# I got it!!



## avbill (Oct 7, 2008)

After talking to several of the members of the Northern/Central California get together I reread the instruction and spent 3 1/2 hours on 4 pens dealing with just CA finish.   After polishing two of the 4 pens out I see where I need to take the finish off and redo them.  But  I know now how to get that beautiful finish again.  It was that consistently what was giving me a   bad time about.  Why I'm redoing 2 is I did not see the sanding marks under the final finish.  That's what sand paper is for!

So thank you Jay, Mark, Daniel, Dave, and Greg.  

2 coats of thin CA  sand
2-3 coats of thick sand  through  mm. 
and  Buff

I think I was making it too hard!


----------



## thewishman (Oct 8, 2008)

Congrats, Bill.


----------



## gketell (Oct 8, 2008)

Congrats Bill!!!

Yes, your sanding of the wood is critical.  I try to turn it well enough that I can start sanding with 320; sadly I often have to go down to 220.  I sand to 400 always moving the sandpaper side to side as fast as I can as the lathe spins slowly so I get cross-hatch sanding patterns and then stopping the lathe and sanding lengthwise with each grit.

Once I get to 400 I add the finish and start sanding again using the same method.

I wanna see some finished pens at the next gathering!!
GK


----------



## JayDevin (Oct 8, 2008)

Great job Bill!!
I too wanna see them in person!


----------



## RONB (Oct 15, 2008)

It's so nice when the finish works.


----------



## leehljp (Oct 15, 2008)

Many people don't see the necessity of sanding the wood beyond the minimum needed to get the sand marks out. 

The degree of sanding before adding the finish is very noticeable when chatoyance (such as curly and lightly reflective grain) is concerned. At that point, it is not about whether the sand marks can be seen or not - but how deep the wood looks. The finer the sanding, the deeper it looks.


----------



## gketell (Oct 15, 2008)

Hank,

The flip side of that is that you need some "bite" for the finish to adhere to.  If you go to smooth then your finish can more easily be "popped loose" if the pen is bumped, etc.

At 400 chatoyance shows up just beautifully once the finish is on the pen. 

GK


----------



## leehljp (Oct 15, 2008)

gketell said:


> Hank,
> 
> The flip side of that is that you need some "bite" for the finish to adhere to.  If you go to smooth then your finish can more easily be "popped loose" if the pen is bumped, etc.
> 
> ...



Greg,

Actually no bite is needed for CA or even other finishes. Certain kinds of CA can adhere to glass, and so can many finishes. I sand to 12000 mm and even on oily ebony woods and CA sticks fine.
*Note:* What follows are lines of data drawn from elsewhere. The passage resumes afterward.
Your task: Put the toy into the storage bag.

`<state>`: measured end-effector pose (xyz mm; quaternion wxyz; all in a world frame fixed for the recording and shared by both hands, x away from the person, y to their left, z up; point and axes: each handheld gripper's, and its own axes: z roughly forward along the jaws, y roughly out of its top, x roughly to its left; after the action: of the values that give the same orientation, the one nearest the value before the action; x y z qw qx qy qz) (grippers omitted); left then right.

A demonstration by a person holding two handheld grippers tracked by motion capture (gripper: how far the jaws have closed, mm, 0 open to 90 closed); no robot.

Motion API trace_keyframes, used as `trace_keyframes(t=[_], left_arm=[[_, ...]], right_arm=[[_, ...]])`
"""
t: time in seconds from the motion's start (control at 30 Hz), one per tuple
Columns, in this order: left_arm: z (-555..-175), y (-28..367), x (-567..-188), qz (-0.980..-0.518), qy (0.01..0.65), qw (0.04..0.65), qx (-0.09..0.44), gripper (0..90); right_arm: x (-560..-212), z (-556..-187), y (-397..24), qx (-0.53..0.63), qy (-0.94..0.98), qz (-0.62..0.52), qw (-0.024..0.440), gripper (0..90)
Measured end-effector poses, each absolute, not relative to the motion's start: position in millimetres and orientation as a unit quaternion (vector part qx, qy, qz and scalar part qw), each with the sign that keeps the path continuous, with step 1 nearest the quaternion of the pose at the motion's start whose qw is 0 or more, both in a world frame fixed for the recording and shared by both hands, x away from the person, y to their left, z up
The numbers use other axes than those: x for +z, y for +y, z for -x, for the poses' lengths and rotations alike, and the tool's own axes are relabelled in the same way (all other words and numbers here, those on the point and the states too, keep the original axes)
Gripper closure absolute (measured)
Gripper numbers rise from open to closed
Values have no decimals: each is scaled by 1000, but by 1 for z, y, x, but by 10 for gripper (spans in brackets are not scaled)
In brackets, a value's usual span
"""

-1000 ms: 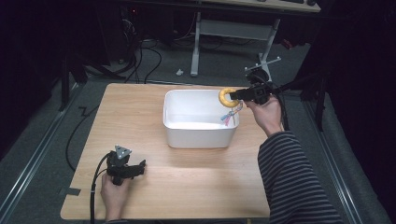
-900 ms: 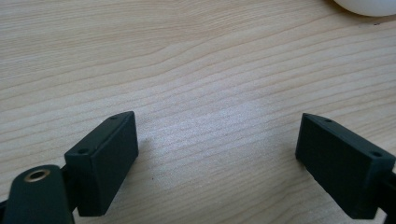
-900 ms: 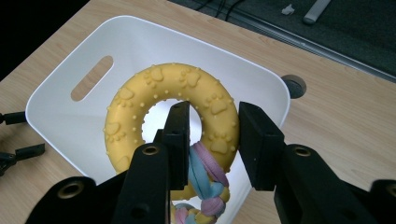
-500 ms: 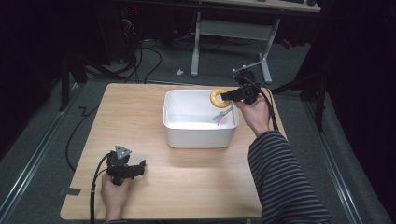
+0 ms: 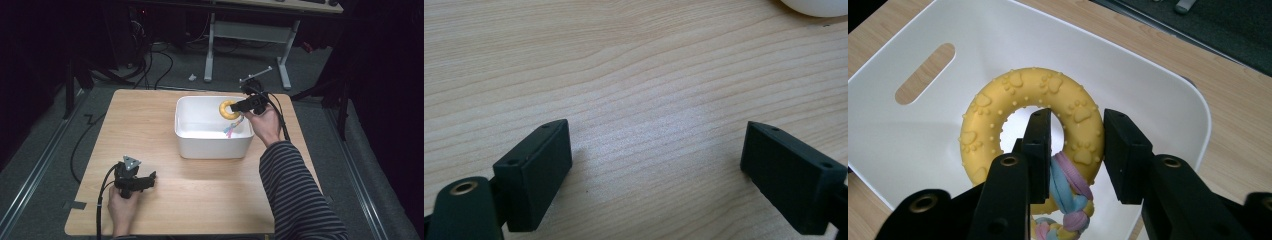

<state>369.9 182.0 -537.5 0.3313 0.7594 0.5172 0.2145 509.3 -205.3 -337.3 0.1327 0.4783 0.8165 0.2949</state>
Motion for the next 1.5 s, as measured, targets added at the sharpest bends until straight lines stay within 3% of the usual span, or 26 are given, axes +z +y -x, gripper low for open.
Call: trace_keyframes(t=[0.77,1.5], left_arm=[[-370,182,-538,-760,517,331,214,132],[-370,182,-537,-760,517,331,214,132]], right_arm=[[-369,-505,-196,271,836,-467,97,659],[-376,-494,-188,260,854,-443,79,659]])
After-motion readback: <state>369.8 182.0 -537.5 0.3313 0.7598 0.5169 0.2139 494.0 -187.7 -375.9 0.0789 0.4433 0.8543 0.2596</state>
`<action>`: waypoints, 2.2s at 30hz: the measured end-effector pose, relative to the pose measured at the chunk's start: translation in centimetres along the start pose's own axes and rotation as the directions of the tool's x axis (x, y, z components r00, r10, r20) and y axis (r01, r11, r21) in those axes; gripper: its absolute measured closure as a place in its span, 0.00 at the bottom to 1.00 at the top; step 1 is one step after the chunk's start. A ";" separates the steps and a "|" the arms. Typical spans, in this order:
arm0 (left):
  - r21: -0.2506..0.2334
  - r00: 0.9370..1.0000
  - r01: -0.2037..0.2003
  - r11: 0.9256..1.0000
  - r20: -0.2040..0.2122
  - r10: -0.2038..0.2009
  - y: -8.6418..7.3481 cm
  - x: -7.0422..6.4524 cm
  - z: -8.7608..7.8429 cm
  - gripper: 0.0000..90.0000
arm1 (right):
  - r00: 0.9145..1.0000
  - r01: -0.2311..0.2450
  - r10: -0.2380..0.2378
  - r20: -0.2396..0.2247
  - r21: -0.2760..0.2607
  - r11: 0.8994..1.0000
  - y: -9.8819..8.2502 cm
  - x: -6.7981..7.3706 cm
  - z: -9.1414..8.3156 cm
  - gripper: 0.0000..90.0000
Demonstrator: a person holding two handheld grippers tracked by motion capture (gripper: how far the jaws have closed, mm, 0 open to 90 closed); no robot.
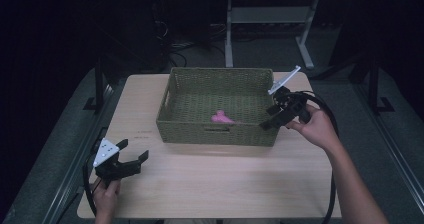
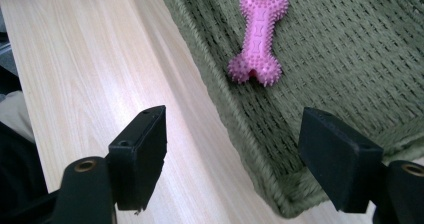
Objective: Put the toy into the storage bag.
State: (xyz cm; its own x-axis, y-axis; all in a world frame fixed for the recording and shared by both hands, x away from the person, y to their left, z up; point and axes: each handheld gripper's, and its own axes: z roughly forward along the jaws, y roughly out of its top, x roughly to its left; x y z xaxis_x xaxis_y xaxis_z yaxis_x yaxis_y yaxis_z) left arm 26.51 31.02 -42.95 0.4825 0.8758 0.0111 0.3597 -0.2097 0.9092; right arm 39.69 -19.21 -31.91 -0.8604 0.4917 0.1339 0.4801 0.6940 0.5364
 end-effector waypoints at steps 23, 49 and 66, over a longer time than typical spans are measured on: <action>0.003 1.000 -0.006 1.000 -0.003 0.006 0.0 -0.1 0.0 0.15 | 1.000 0.021 -0.021 0.001 -0.035 0.999 -3.9 2.8 0.0 0.30; 0.001 1.000 -0.003 1.000 -0.003 0.003 -0.1 -0.1 0.0 0.15 | 1.000 -0.013 0.013 -0.005 -0.033 0.999 -8.6 4.2 1.5 0.29; 0.002 1.000 -0.008 1.000 -0.005 0.008 -0.1 -0.2 0.0 0.15 | 0.998 -0.059 0.059 -0.016 -0.050 0.997 -12.0 4.6 2.5 0.29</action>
State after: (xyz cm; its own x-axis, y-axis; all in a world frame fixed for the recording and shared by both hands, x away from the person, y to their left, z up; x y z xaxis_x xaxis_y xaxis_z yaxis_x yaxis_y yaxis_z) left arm 26.35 30.85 -43.00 0.4812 0.8764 0.0204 0.3578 -0.2176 0.9081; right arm 30.44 -23.93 -39.84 -0.8334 0.5230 0.1784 0.5212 0.6365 0.5685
That's an old woodworkers tale that simply is not true - and this old woodworker never believed it either. :biggrin: And I never had a problem with other finishes sticking to 600 and 800 finished woods over the years. Back in the early '70s, I used to help a fellow who had an auto repair/paint shop. He regularly used 600 and 800 and higher sandpaper for preparing the auto for finishes. I started using that on woodworking projects too and never had a problem.

A scraper as pictured here and here can smooth wood much much finer than 400 sandpaper. Finishes stick to that kind of smoothness without a problem also.


----------



## Larry Gottlieb (Oct 15, 2008)

My most recent sanding schedule is using paper with grits of 150 (if needed), 220,320,400. Sanding vertically with each after sanding at medium-low speed. 
I then use 600, 800,1200, 2000 at slightly faster speed. I then use MM 6000, 8000, 12000.
When I look at the blank with a dissecting microscope, there are no visible scratches.
This takes very little time. I haven't experienced any problem with CA not adhering.

Larry


----------



## Steve Busey (Oct 15, 2008)

I'm wondering if there's a common brand or brands involved with those who are successful with the CA finish. I try many of the techniques I see posted here, but my results are hit-or-miss. I use Stick Fast CA from Highland Hardware. What brands have you folks been successful with?


----------



## leehljp (Oct 15, 2008)

SRB said:


> I'm wondering if there's a common brand or brands involved with those who are successful with the CA finish. I try many of the techniques I see posted here, but my results are hit-or-miss. I use Stick Fast CA from Highland Hardware. What brands have you folks been successful with?



I use E-Z bond from Manny, as do many people here.
http://woodenwonderstx.com/WWBlue/NewGlueWS.html

I have used what ever is available in local hardware stores here in 1 oz bottles and they do as well as Manny's.  My problem here is that I can't get bottles larger than 1 oz, even at hobby shops, so I use Manny's


----------



## gketell (Oct 15, 2008)

I've used 3 brands and they all worked fine:

HotStuff from WoodCraft and hobby stores.  I use their NCF aerosol accelerator for all CAs.
EZ-Bond - don't remember where I got it.  
2P-10 was given as a sample during one of our regional meetings.

Actually, there is a forth brand that I got from my local Woodcraft but I can't remember the brand and they don't have it online.  It also worked fine.

Oh, and I've used some of Manny's CA that I bought with a friend.  It also worked.

Just don't use the "flexible CA" for your finish.  :biggrin:
GK


----------



## NewLondon88 (Oct 15, 2008)

I mostly use 2P-10. I got it, it worked, saw no reason to change. :biggrin:


----------